Sunday, November 6, 2016

Mastering Index – Index on Computed Columns

This article is the part of series Mastering Index, in this particular article we will be exploring Index on computed columns. Take a look at the content of this series – 

Mastering Index – Introduction
One of the most interesting and talked about topic in database field is Index. I am writing this Series of article to cover all the different types of Index available in SQL Server. I will be writing this series in two categories Index and Special Index. Please find the List of topics below, which I will covering –

Mastering Index
1.       Clustered Index
2.       Nonclustered Index
3.       Unique Index
4.       Index with included columns
5.       Index on computed columns
6.       Filtered Index

Special Index
1.       XML Index
2.       Full Text Index
3.       Spatial Index
4.       Columnstore Index

If you have read this series from the beginning, I am sure you have good understanding of Index, Index types, Index cost and benefits.

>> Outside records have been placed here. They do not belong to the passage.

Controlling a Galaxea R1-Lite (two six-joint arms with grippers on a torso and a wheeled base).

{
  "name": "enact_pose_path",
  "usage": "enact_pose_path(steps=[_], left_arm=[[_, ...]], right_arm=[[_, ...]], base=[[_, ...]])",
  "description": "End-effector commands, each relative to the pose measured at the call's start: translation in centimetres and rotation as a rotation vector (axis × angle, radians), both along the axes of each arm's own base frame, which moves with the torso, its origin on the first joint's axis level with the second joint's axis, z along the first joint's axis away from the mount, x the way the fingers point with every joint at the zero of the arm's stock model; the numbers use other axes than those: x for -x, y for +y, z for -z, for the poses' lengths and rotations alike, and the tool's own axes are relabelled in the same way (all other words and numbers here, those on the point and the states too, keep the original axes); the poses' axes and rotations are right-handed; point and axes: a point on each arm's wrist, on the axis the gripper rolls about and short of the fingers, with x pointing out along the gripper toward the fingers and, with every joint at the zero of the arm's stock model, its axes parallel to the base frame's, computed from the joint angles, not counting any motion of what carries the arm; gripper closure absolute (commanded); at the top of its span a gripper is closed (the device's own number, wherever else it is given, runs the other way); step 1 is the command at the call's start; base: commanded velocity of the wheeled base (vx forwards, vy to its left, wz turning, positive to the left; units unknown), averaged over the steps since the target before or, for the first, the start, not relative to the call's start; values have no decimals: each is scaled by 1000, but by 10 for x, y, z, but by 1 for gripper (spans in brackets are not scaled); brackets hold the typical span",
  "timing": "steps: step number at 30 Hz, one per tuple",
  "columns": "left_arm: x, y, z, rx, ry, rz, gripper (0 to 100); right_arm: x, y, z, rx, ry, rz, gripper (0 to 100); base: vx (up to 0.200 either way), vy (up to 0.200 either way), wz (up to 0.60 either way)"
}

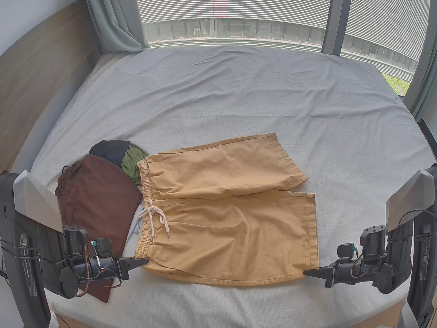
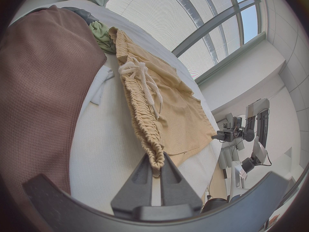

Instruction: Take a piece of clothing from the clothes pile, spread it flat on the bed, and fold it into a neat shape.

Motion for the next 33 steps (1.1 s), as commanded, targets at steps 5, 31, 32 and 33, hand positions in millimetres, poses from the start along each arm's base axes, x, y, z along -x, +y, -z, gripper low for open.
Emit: enact_pose_path(steps=[5,31,32,33], left_arm=[[4,3,2,1,17,-8,100],[4,3,8,-12,-1,40,0],[4,3,9,-12,1,40,0],[4,3,10,-13,1,41,0]], right_arm=[[10,-3,1,13,33,-3,100],[6,-3,3,18,16,-4,0],[6,-3,3,18,16,-6,0],[6,-3,3,18,14,-6,0]], base=[[0,0,0],[0,0,0],[0,0,0],[0,0,0]])
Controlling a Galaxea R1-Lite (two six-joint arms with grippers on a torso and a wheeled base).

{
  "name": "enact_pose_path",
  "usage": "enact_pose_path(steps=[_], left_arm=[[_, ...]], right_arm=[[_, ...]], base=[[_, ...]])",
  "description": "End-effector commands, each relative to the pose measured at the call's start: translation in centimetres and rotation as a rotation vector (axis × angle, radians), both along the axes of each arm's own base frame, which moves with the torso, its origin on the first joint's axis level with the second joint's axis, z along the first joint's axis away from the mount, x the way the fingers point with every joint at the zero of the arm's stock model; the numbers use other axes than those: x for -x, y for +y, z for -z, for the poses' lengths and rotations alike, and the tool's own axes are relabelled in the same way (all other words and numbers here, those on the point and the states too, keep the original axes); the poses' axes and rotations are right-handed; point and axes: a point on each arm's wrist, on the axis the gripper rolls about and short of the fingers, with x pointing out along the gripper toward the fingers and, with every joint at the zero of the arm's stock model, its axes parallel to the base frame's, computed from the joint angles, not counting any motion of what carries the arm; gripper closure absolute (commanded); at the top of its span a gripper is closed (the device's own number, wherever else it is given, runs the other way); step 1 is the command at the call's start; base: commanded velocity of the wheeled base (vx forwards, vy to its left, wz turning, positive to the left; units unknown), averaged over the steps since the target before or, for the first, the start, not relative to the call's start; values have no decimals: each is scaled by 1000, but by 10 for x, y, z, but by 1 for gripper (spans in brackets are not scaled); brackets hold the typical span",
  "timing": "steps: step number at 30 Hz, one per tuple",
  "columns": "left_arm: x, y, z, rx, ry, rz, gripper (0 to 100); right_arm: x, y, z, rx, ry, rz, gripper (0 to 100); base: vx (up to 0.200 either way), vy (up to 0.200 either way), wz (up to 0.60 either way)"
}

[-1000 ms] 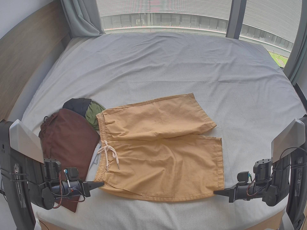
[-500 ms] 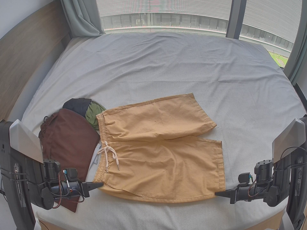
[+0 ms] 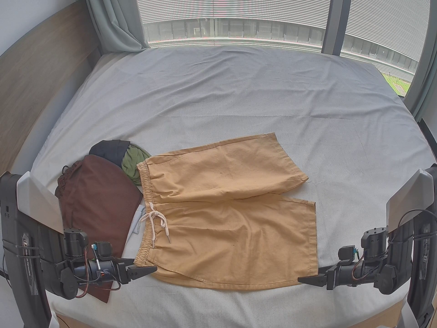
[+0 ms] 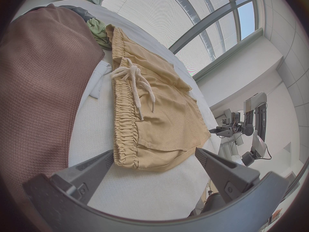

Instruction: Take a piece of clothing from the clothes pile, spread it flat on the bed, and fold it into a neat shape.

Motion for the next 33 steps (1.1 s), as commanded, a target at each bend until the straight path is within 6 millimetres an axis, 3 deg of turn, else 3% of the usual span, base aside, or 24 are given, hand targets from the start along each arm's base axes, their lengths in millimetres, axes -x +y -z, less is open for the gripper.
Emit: enact_pose_path(steps=[1,22,23,33], left_arm=[[0,0,3,-2,8,0,0],[-9,1,9,2,-2,-6,0],[-10,2,9,2,-4,-8,100],[-11,1,12,6,5,-9,100]], right_arm=[[0,0,0,-2,-2,-2,0],[-4,1,1,-3,-16,-5,0],[-4,1,1,-3,-16,-3,0],[-6,1,1,-4,-21,-2,0]], base=[[0,0,0],[0,0,0],[0,0,0],[0,0,0]])
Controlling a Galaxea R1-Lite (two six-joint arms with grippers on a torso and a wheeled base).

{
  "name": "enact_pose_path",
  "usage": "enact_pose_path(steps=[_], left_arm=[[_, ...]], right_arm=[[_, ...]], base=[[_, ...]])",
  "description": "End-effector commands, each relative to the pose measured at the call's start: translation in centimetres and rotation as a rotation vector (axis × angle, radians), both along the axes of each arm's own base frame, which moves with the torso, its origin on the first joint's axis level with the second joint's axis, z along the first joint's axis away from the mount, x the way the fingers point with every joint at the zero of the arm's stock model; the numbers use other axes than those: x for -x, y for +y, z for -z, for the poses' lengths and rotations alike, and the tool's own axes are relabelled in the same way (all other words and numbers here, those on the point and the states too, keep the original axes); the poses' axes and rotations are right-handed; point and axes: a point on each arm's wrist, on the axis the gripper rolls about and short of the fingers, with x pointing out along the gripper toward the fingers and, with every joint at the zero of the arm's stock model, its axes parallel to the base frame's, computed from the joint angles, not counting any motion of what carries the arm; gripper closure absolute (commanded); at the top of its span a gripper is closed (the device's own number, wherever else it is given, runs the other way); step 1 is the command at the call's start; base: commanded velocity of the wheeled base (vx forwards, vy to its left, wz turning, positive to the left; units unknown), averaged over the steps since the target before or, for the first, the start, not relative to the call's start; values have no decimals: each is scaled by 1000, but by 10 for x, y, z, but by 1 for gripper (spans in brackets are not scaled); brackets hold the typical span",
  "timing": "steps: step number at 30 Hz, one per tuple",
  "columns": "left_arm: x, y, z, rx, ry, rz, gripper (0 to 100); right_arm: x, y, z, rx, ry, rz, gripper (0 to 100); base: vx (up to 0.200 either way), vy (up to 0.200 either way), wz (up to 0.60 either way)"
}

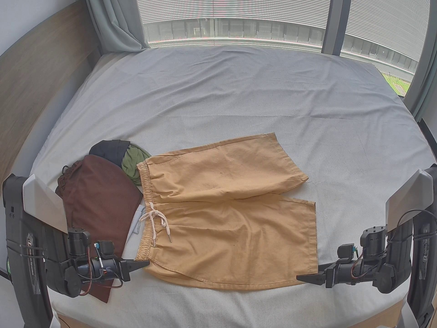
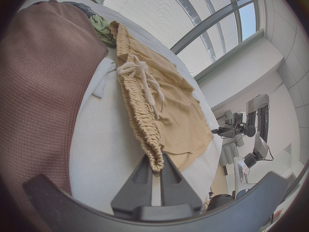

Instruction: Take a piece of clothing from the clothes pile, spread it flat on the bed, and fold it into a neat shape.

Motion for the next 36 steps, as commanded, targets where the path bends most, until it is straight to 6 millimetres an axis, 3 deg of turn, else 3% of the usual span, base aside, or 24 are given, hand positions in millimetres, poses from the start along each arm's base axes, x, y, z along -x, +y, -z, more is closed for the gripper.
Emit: enact_pose_path(steps=[1,20,21,36], left_arm=[[-2,-1,1,1,-5,4,100],[-7,0,1,15,-36,34,100],[-7,0,0,17,-37,37,100],[-6,0,1,20,-30,38,100]], right_arm=[[-1,1,1,0,-1,-2,0],[3,2,6,5,28,-12,0],[3,3,6,4,29,-12,100],[1,2,6,3,23,-7,100]], base=[[0,0,0],[0,0,0],[0,0,0],[0,0,0]])
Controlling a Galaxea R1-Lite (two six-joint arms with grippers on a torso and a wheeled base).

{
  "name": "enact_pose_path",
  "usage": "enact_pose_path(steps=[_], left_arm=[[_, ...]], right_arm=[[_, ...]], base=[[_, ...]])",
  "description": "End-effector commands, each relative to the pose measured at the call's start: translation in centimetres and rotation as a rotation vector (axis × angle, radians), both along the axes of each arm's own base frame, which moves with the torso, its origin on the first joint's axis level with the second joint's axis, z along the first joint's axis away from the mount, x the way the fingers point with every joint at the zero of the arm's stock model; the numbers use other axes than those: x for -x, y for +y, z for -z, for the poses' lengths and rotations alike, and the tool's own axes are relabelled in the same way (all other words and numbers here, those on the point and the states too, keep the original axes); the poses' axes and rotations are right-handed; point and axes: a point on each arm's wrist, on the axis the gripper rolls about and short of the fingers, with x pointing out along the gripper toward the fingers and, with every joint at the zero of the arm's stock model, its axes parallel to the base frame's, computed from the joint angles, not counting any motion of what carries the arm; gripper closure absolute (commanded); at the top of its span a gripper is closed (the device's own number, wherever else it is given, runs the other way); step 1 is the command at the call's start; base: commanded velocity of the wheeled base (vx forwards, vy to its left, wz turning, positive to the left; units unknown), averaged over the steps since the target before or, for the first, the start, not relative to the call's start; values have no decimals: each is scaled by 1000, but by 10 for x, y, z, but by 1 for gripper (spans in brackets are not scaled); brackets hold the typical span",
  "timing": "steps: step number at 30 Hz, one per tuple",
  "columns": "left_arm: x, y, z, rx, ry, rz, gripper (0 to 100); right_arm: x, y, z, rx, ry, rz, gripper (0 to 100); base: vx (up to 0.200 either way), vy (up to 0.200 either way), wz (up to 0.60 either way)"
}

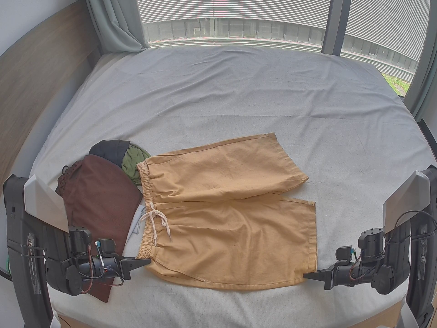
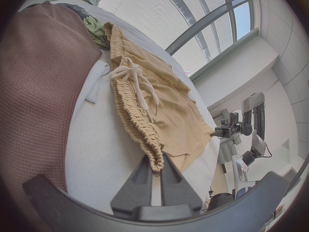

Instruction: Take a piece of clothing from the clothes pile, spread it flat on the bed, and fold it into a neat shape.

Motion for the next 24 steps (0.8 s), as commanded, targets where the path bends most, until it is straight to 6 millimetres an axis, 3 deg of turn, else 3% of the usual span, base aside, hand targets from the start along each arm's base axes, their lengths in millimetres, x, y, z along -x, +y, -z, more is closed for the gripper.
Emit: enact_pose_path(steps=[1,24], left_arm=[[0,0,0,1,3,-1,100],[42,9,-2,-18,72,42,100]], right_arm=[[0,0,0,-1,1,-1,100],[24,-8,-1,85,-11,-77,100]], base=[[0,0,0],[0,0,0]])
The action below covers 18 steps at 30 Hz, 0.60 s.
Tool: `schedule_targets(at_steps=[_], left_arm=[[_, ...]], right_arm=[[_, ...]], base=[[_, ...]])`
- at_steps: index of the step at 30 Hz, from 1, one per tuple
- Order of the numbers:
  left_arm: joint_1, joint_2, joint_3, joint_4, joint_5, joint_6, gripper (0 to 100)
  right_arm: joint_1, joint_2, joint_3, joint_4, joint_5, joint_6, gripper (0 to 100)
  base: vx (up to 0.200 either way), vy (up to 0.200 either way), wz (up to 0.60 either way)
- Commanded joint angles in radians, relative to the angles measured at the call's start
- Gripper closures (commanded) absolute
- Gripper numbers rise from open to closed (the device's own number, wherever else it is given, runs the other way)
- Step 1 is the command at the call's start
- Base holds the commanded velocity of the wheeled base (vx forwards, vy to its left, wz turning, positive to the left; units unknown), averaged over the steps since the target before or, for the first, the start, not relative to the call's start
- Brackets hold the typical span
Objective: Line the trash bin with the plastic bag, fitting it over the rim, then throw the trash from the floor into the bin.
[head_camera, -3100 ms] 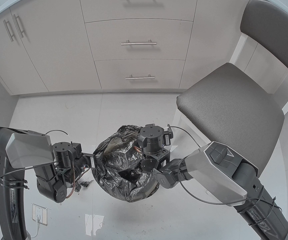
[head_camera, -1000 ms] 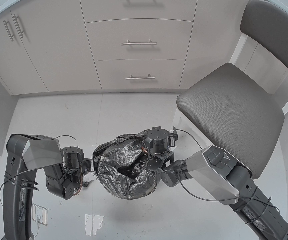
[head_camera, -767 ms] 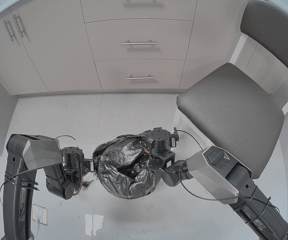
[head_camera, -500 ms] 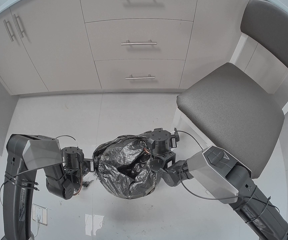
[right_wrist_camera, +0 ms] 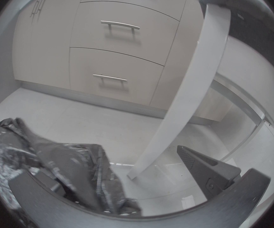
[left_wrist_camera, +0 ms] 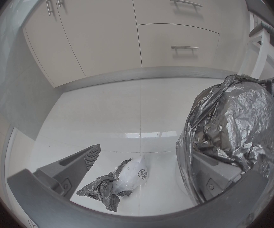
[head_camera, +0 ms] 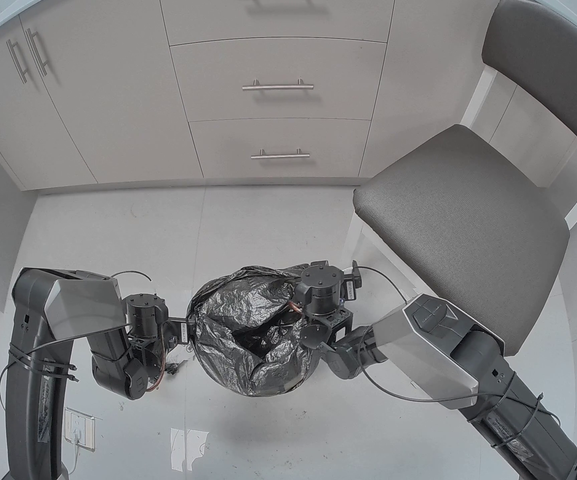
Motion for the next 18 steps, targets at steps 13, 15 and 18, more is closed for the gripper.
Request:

As the name suggest, we will be exploring the Index on computed columns. SQL Server provides the option to create Index on a dynamically calculated column. Computed columns are not being stored and when you query them SQL Server calculated the value and returns it. You can use PERSISTED option to store the calculated column value and in this case it acts as a normal column.

We can also create index on a computed column which is deterministic but not precise. In this case we need to declare the column as PERSISTED, while creating the table or Alter Table statement. So that SQL Server stores the computed values and updates those when a column data is altered that is being used in the calculation of computed column. PERSISTED option can change the performance of your queries. If you are using PERSISTED option in this case SQL Server will be calculating the values, storing it and updating the Index, so our inserts will be slower but reads will be faster. If you are not using the PERSISTED, your inserts will be faster because there will be con calculations and storing the values of computed columns but on the other hand reads will be slower because column values will be calculated on the fly.

Before we create any index on computed column, we need to make sure our computed column conforms to following criteria –
1.       Ownership requirements
2.       Determinism requirements
3.       Precision requirements
4.       Data type requirements
5.       SET option requirements

Ownership Requirements
Table and the functions used in computed column should have the same owner.

Determinism Requirements
All the function referenced in computed column should be precise and deterministic. All the columns which are used in computed column should belong to the same table and should not pull data from multiple rows or aggregate functions. Computed column logic or expression should not access the user data or system data.

Precision Requirements
Computed column expression should not have real or float data types.

Data Type Requirements

Computed column expression should not return data type test, ntext or image. Computed column can be index if return data type is allowable as index key.

SET Option Requirements

The connection on which the index is created, and all connections trying INSERT, UPDATE, or DELETE statements that will change values in the index, must have six SET options set to ON and one option set to OFF. The optimizer ignores an index on a computed column for any SELECT statement executed by a connection that does not have these same option settings.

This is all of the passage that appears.